I would never have guessed it went as far into Penjan as the Shadow King himself.

"Do you know which of your own countrymen?" I asked.

That sly, merciless grin overtook his face, and I knew that he did. "They will pay—dearly," he said.

I felt a chill snake down the entire length of my spine as I imagined what he had done to get the information from Elias Addison.

Some cruel, primal part of me wanted to ask—wanted him to detail it—if only to satisfy my own blood lust. Whatever Io had done, the man had deserved worse.

And I hoped he was still somewhere screaming, even then.

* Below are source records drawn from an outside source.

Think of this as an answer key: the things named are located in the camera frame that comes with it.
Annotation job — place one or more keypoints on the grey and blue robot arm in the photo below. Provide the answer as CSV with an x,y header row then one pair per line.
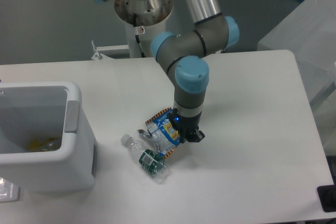
x,y
181,57

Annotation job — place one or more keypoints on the black device at table edge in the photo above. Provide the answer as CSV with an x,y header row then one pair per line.
x,y
326,195

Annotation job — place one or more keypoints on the white trash can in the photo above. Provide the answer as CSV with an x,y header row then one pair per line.
x,y
41,110

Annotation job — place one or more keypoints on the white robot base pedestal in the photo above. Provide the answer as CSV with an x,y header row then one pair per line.
x,y
143,20

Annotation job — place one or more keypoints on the crushed clear plastic bottle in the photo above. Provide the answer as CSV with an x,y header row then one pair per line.
x,y
149,160

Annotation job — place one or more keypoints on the blue snack wrapper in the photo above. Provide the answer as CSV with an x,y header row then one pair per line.
x,y
161,133

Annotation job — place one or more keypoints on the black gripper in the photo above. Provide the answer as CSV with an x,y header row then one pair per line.
x,y
187,127

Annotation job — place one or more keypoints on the clear plastic bag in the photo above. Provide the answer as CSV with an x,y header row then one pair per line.
x,y
9,191

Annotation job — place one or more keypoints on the white metal mounting frame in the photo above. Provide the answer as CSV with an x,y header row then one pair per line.
x,y
113,52

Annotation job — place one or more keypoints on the white translucent side table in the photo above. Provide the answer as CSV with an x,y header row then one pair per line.
x,y
309,33

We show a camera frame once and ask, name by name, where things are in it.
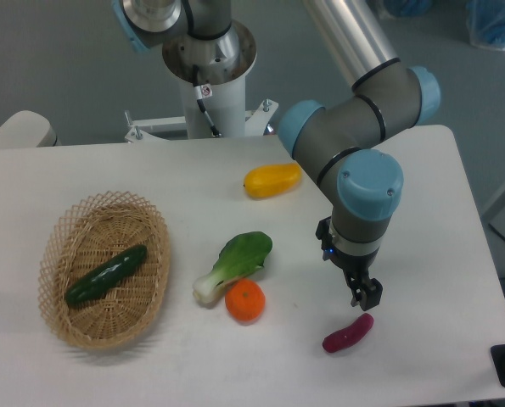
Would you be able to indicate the green cucumber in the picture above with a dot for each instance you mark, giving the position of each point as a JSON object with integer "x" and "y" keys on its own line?
{"x": 97, "y": 282}

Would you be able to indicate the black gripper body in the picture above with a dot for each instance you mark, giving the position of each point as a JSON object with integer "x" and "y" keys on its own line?
{"x": 354, "y": 259}

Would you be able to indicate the green bok choy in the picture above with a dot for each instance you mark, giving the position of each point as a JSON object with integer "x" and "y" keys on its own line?
{"x": 242, "y": 256}

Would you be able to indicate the orange tangerine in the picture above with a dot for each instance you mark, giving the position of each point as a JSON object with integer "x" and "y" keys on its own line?
{"x": 245, "y": 301}

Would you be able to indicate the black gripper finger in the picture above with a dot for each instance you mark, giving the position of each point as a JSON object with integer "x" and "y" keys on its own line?
{"x": 353, "y": 284}
{"x": 370, "y": 293}

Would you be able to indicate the white chair armrest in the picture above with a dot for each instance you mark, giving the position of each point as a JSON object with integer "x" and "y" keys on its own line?
{"x": 27, "y": 129}

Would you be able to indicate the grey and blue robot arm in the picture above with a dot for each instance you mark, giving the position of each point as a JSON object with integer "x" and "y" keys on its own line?
{"x": 335, "y": 147}

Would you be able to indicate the purple sweet potato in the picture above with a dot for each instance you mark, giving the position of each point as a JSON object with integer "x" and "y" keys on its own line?
{"x": 350, "y": 335}

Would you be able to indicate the woven wicker basket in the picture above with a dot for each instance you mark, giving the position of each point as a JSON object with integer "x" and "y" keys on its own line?
{"x": 87, "y": 235}

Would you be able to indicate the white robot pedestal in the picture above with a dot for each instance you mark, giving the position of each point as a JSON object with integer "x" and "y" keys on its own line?
{"x": 211, "y": 76}

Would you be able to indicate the blue plastic bag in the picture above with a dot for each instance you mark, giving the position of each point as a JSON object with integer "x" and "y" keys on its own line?
{"x": 485, "y": 21}

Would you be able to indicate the yellow papaya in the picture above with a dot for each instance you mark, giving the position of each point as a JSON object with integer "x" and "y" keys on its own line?
{"x": 271, "y": 180}

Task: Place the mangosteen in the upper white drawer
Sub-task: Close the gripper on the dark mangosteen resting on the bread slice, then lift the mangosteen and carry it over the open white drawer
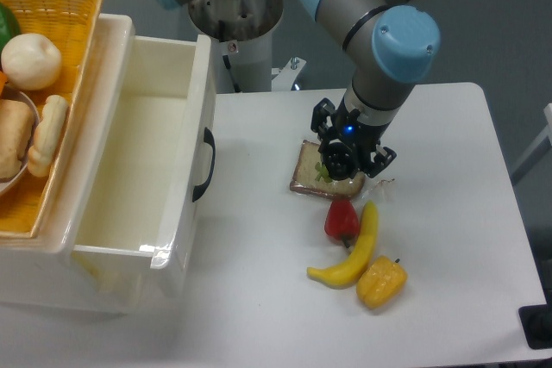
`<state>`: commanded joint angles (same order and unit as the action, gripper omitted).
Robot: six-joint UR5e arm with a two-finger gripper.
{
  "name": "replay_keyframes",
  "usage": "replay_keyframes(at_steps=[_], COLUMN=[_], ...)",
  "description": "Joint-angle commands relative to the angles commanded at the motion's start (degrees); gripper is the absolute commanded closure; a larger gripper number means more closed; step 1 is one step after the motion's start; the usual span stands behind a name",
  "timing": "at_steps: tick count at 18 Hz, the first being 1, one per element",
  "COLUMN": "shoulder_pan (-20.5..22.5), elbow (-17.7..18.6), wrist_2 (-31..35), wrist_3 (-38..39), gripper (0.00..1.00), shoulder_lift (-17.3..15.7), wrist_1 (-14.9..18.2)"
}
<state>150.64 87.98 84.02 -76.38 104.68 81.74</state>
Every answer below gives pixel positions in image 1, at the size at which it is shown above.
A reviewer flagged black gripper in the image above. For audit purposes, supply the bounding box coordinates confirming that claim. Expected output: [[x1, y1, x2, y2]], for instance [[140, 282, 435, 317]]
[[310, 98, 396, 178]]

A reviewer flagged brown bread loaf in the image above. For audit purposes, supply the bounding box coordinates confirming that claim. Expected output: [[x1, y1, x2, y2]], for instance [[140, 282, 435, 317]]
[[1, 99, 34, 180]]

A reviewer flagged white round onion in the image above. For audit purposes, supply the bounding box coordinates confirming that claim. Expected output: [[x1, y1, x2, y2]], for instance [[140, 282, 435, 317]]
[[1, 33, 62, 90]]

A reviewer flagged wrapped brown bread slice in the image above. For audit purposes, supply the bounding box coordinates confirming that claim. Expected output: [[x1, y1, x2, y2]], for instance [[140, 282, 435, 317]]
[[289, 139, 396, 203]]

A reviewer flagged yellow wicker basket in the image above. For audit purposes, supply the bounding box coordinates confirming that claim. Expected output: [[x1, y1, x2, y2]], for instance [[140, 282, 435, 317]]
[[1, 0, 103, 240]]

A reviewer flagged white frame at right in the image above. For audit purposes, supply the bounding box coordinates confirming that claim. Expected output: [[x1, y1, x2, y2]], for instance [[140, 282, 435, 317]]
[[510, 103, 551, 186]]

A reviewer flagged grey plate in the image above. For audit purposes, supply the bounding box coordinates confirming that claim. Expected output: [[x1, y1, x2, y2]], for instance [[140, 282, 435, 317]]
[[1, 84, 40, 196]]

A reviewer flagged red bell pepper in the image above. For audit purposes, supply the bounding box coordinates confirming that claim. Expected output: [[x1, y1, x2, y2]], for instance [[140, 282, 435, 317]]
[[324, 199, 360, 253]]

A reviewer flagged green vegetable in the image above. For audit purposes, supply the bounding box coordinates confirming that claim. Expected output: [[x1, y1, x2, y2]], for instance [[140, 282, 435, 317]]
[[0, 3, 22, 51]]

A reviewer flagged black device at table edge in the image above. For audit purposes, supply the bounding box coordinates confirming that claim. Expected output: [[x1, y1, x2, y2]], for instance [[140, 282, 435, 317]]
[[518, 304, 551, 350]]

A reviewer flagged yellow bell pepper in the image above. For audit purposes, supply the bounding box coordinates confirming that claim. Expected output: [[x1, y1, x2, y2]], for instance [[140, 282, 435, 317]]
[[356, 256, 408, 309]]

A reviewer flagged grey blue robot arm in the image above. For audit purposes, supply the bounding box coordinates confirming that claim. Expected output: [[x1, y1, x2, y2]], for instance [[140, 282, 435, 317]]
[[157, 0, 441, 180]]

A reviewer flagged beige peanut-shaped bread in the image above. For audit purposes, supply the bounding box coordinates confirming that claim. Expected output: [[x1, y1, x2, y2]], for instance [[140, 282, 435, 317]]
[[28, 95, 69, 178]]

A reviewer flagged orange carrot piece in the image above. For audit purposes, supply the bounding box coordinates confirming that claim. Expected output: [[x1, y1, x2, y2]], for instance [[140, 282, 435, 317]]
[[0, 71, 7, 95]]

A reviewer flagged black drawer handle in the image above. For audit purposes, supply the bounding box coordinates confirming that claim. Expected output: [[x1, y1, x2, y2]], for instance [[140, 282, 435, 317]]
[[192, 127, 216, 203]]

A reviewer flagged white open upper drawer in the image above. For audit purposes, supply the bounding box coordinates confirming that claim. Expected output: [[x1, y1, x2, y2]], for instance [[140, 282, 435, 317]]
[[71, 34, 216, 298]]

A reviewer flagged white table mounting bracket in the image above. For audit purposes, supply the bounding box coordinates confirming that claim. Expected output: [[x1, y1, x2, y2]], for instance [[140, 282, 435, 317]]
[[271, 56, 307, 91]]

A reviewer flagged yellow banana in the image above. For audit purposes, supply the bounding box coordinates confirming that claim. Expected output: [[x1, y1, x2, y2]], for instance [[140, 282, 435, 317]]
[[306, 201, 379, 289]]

Io left me at the table shortly after, still paying no heed to the affronted stares of the Windemerian courtiers in response to him having the nerve to take my uncle's chair.

"Goodnight, Princess," he said, dipping his head just enough so that his eyes were framed under the harsh line of his dark brow.

The whites seemed brighter somehow, the shape of the eye more significant, and that midnight pupil seemed more alive than it had been moments before, as though something slick slithered through the swirling deep blue.

I felt his eyes on me long after I knew he was gone. The little hairs on the nape of my neck seemed to dance as that chill raced up and across my scalp. A dull ache of want, of need, sat low in my belly.

I laid in bed that night, tossing in my blankets. They became mockingly twisted around my legs every time I moved as though they were chains attaching me to the bed so that I would not follow that very familiar path I knew led to his door.